■ Given information
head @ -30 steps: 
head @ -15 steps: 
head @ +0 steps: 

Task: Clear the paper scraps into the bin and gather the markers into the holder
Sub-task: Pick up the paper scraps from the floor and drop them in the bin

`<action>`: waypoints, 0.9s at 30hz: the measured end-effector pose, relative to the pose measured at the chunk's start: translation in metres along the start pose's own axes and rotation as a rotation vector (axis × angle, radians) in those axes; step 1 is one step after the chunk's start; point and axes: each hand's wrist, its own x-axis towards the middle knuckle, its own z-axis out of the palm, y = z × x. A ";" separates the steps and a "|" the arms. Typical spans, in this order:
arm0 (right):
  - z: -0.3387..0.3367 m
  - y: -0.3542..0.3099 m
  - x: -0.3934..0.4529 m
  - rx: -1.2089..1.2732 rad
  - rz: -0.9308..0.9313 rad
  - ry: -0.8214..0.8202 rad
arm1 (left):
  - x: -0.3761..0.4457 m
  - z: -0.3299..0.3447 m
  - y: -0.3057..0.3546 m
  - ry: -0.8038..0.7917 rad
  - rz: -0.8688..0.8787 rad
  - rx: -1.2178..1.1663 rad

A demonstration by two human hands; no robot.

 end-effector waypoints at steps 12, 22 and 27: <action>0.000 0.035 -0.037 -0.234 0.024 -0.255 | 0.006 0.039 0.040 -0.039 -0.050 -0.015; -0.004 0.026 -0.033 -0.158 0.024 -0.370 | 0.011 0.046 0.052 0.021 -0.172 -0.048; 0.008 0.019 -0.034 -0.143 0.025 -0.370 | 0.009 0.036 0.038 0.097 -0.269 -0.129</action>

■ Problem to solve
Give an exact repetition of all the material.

■ Reply
head @ -30 steps: 
head @ -15 steps: 
head @ +0 steps: 

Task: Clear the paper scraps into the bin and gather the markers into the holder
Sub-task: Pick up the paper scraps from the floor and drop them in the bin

`<action>`: waypoints, 0.9s at 30hz: the measured end-effector pose, relative to the pose measured at the chunk's start: translation in metres along the start pose's own axes and rotation as a rotation vector (axis × angle, radians) in those axes; step 1 is one step after the chunk's start; point and axes: each hand's wrist, its own x-axis towards the middle knuckle, its own z-axis out of the palm, y = z × x. A ";" separates the steps and a "|" the arms. Typical spans, in this order:
arm0 (right):
  - z: -0.3387..0.3367 m
  - y: -0.3542..0.3099 m
  - x: -0.3934..0.4529 m
  - rx: -1.2089..1.2732 rad
  - rz: -0.9308..0.9313 rad
  - ry: -0.8214..0.8202 rad
arm1 (left):
  - x: -0.3761..0.4457 m
  - z: -0.3299..0.3447 m
  - y: -0.3057..0.3546 m
  - ry: -0.8038..0.7917 rad
  - rz: -0.8688..0.8787 rad
  - rx: -1.2178..1.1663 rad

A demonstration by two human hands; no robot.

 end-effector waypoints at steps 12, 22 and 27: <action>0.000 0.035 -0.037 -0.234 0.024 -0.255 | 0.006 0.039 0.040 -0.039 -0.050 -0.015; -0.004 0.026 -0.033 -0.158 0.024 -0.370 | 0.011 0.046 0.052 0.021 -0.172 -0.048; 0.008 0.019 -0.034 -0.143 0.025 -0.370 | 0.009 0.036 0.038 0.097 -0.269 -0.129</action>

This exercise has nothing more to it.